La hija de Cerezuelo clavó sus ojos negros y vivos en el semblante de Muriel, escrutando con atenta curiosidad aquel carácter que se le presentaba con rasgos tan originales.
—Es usted una fiera —dijo con mucha seriedad.
—No —contestó Martín—. Pero la frivolidad de estos preciosos ridículos me irrita. Yo soy así. Aborrezco con mucha violencia; y no puedo negarlo, hay gentes que deberían desaparecer de la sociedad.

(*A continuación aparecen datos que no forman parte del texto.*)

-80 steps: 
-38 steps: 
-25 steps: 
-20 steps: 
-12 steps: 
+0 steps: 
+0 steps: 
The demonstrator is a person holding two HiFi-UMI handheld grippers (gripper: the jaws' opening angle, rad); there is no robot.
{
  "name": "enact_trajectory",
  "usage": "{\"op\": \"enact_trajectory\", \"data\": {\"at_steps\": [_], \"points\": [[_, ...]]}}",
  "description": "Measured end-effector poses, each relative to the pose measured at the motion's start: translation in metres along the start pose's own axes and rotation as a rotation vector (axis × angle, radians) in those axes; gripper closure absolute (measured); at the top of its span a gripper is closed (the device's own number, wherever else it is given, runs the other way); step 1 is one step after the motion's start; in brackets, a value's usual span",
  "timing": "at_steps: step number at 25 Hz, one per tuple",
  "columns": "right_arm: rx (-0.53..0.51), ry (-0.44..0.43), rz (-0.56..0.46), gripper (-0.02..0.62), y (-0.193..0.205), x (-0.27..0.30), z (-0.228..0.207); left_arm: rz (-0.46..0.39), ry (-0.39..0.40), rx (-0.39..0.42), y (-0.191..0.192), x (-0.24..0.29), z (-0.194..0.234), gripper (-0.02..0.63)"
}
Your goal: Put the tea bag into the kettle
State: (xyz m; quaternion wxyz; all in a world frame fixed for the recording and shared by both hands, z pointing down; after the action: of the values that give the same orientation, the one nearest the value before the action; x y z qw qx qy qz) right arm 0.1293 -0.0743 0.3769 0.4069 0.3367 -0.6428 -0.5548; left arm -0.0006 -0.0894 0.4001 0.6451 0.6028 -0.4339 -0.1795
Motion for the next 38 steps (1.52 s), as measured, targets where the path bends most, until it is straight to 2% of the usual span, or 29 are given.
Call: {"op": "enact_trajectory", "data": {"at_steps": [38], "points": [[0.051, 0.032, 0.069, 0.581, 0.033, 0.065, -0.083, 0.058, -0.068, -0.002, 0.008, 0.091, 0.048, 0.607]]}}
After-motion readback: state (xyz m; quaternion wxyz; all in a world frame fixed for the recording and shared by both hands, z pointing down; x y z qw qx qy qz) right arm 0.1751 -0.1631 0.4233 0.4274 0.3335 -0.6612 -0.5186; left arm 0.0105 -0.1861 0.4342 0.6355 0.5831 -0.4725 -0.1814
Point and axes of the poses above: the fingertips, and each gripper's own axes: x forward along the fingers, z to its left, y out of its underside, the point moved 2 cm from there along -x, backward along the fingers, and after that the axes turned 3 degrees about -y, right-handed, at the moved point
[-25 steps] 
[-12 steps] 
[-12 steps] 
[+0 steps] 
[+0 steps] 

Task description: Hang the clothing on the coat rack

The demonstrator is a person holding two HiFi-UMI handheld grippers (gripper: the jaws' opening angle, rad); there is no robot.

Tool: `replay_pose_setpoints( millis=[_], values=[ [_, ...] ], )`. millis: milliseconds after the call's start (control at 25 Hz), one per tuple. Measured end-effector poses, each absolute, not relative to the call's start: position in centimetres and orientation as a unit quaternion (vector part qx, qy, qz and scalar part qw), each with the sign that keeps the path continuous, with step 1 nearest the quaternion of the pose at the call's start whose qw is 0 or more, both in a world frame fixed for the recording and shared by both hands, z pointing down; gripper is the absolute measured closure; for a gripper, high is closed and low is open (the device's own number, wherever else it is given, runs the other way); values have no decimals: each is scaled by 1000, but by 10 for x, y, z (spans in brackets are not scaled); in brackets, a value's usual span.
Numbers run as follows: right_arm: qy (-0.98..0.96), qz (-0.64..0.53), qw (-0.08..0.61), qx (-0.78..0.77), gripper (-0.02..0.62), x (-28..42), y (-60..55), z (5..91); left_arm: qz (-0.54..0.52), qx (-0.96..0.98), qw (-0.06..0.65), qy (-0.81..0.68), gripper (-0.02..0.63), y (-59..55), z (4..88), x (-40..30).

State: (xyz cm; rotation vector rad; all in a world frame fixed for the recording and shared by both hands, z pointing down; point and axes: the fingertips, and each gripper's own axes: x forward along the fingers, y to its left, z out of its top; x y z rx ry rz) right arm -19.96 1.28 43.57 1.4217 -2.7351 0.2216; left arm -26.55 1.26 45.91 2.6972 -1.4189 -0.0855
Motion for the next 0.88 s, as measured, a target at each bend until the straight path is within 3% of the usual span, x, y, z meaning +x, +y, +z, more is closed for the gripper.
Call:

—Pues se va usted a quedar solo —dijo Susana riendo.
Muriel no pudo menos de meditar un buen rato en la profunda verdad que encerraba aquella respuesta. ¡Solo!
—Quisiera encontrarme frente a frente con todos los petimetres de Madrid —dijo después—. Les temería tanto como a un ejército de hormigas.
—Veo que les tiene usted tan mala voluntad como a los frailes.
—Sin duda.
El minueto comenzó, y fue bailado tónicamente.
—Pero Pluma —decía doña Bernarda—, está usted hoy hecho un majagranzas. ¡Y mi hija bailando con ese Juanenreda! ¿Pero usted consiente esto? Pues digo... ¡Y Susanita con el otro! ¡Santa Virgen del Tremedal, qué par de enemigos nos ha traído el tal D. Lino!
—¿Quieres pastilla de rosa o de fresa? —preguntó el Marqués a la de Cerezuelo, presentándole la cajita.
—No quiero sino de limón —repuso Susana.
—De limón no he traído, hija. ¡Mira qué casualidad!
—Nunca trae usted lo que yo deseo. No puedo fiarme de usted para nada, señor marqués —contestó con mal humor la dama.
Ya la conversación de Leonardo con Engracia llamaba la atención de todos. Discurrían por las alamedas inmediatas, aparentando tomar parte en el inocente juego de Pepita, que hacía becerrear al abate, obligándole a desempeñar el papel de ternera. Pluma cogía el cielo con las manos, y acudía a Susana; pero ésta gustaba más de la conversación de Martín, cuya feroz antipatía a los petimetres y a los frailes no le causaba mucho horror.